Robert Evans’s Hollywood memoir, from which this show takes its title, is a racier version of a wheel-of-fortune morality play. As head of pictures at Paramount film studios, Evans saved an ailing business from ruin with hits such as Love Story and The Godfather. Once a king, he then plumbed the depths after his marginal involvement in a drugs-bust and then in a murder case. It’s one of the most gripping movie-books I’ve ever read, but, for all the technical brilliance of Simon McBurney’s stage version, the production replicates the story rather than adding significantly to it.
Like the book, this adaptation by McBurney and James Yeatman starts with the premiere of The Godfather in 1972 and Evans’s desperate attempt to get Henry Kissinger and Marlon Brando to lend it their presence. Naturally, he succeeds. The story then backtracks to explain how the son of a New York dentist became a major Hollywood player. We see Evans as a young actor: it was his unlikely casting as a bullfighter in The Sun Also Rises that prompted Darryl Zanuck to utter the line that gives the story its title.
Astonishingly, Evans finds himself pitched into rescuing Paramount from disaster and, with Rosemary’s Baby, instantly hits the jackpot. But after a golden decade of success, his marriage to Ali McGraw falls apart and, having turned independent producer, he becomes a pariah through his unwitting involvement in scandal.
McBurney’s basic idea is to tell the story as if it were a movie: almost a modern Citizen Kane. With the aid of Anna Fleischle and Simon Wainwright as set and video designer respectively, we get the full works. There are extracts from Evans movies.

Live action is filmed by a camera on rail tracks and projected on to a big screen. Photos and cuttings are placed on top of a downstage fridge and shot from above, a device used in McBurney’s production of Stefan Zweig’s Beware of Pity. Pete Malkin’s sound design, which makes Evans’s later series of strokes reverberate like pistol shots, and Paul Anderson’s film-noir lighting, add to the show’s relentless virtuosity.
It is all breathtaking but, in the end, Evans remains a cipher. Although not given to introspection, he reveals himself in the book in a way he rarely does here. His vanity, his womanising, his occasional stupidity and his determination not to let the bastards grind him down all emerge strongly in print. In the stage version, we get his dynamism and flair, but little of his capacity for molten friendship, especially with the ever-loyal Jack Nicholson, or of his passionate belief in the vitalising power of the producer. He simply becomes a tycoon permanently on the end of two phones.

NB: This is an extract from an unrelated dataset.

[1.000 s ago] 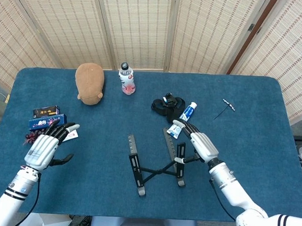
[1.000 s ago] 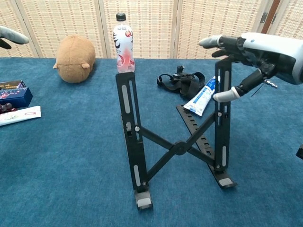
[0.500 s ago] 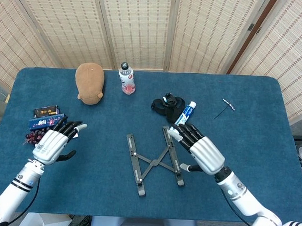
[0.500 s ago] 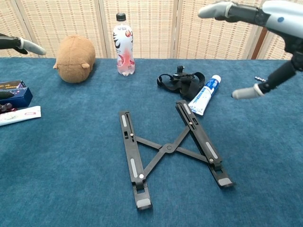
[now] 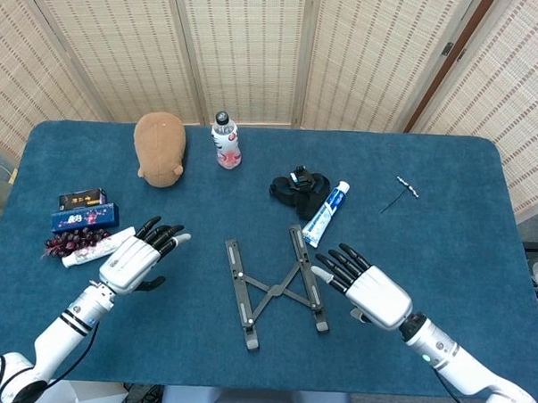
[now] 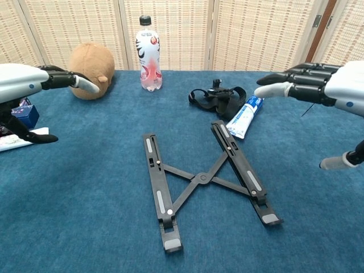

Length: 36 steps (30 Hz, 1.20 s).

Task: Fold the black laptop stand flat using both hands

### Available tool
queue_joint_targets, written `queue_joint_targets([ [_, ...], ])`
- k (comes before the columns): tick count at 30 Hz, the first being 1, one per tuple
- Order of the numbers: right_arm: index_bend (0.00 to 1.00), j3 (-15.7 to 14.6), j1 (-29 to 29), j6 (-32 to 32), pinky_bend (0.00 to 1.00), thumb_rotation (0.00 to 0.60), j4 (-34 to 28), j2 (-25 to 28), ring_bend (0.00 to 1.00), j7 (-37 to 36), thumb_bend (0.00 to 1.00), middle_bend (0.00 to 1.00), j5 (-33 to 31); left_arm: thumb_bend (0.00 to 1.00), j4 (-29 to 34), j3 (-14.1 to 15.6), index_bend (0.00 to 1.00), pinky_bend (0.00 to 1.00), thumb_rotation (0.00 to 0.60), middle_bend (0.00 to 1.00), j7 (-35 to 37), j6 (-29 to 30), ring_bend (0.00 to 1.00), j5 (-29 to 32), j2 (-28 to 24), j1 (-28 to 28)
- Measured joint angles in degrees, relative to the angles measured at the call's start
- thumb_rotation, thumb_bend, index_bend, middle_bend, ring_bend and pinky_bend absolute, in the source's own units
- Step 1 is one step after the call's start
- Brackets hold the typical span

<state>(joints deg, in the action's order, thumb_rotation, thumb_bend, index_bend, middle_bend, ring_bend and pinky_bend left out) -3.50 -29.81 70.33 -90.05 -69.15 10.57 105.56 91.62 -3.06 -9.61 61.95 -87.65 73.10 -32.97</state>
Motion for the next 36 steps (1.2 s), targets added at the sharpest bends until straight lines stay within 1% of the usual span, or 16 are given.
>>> queue_joint_targets([
  [6, 0.00, -0.10, -0.81, -2.87, 0.02, 0.600, 5.41, -2.85, 0.00, 0.86, 0.00, 0.00, -0.42, 0.22, -1.95, 0.19, 0.12, 0.00, 0.600, 0.10, 0.31, -0.55, 0.13, 0.12, 1.73, -0.48],
  [15, 0.00, 0.06, -2.24, -4.77, 0.00, 0.600, 11.88, -8.27, 0.00, 2.31, 0.00, 0.00, -0.25, 0.22, -3.84, 0.44, 0.12, 0.00, 0.600, 0.10, 1.96, -0.55, 0.13, 0.00, 3.18, -0.83],
  [27, 0.00, 0.64, -3.93, -3.54, 0.00, 0.600, 22.36, -19.01, 0.00, 4.99, 0.00, 0.00, 1.57, 0.22, -6.70, 0.42, 0.12, 0.00, 0.600, 0.10, 4.08, -0.91, 0.13, 0.40, 4.72, -1.35],
  [36, 0.00, 0.29, -5.06, -2.64, 0.00, 0.600, 28.36, -24.45, 0.00, 5.22, 0.00, 0.00, 2.14, 0.22, -9.30, 0.69, 0.12, 0.00, 0.600, 0.10, 6.19, -1.52, 0.13, 0.72, 5.83, -1.64],
])
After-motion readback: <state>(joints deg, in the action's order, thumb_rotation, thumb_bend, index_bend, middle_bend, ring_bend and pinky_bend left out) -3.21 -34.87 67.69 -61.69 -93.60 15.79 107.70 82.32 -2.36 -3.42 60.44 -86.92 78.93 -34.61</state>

The cast of eight work prodigiously to evoke the furious energy of Hollywood. Although they are not credited individually, I would certainly commend Christian Camargo, who has the lean good looks of Evans at his peak, Heather Burns who plays his nattily suited younger self as well as McGraw and Farrow, while Danny Huston provides the silhouetted narration and embodies the older Evans with rumpled charm.
The show is a tour de force but I wonder if it is strictly necessary. It also alarms me to see the Royal Court, traditionally the home of the dramatist, turning itself, however dazzlingly, into a director’s theatre.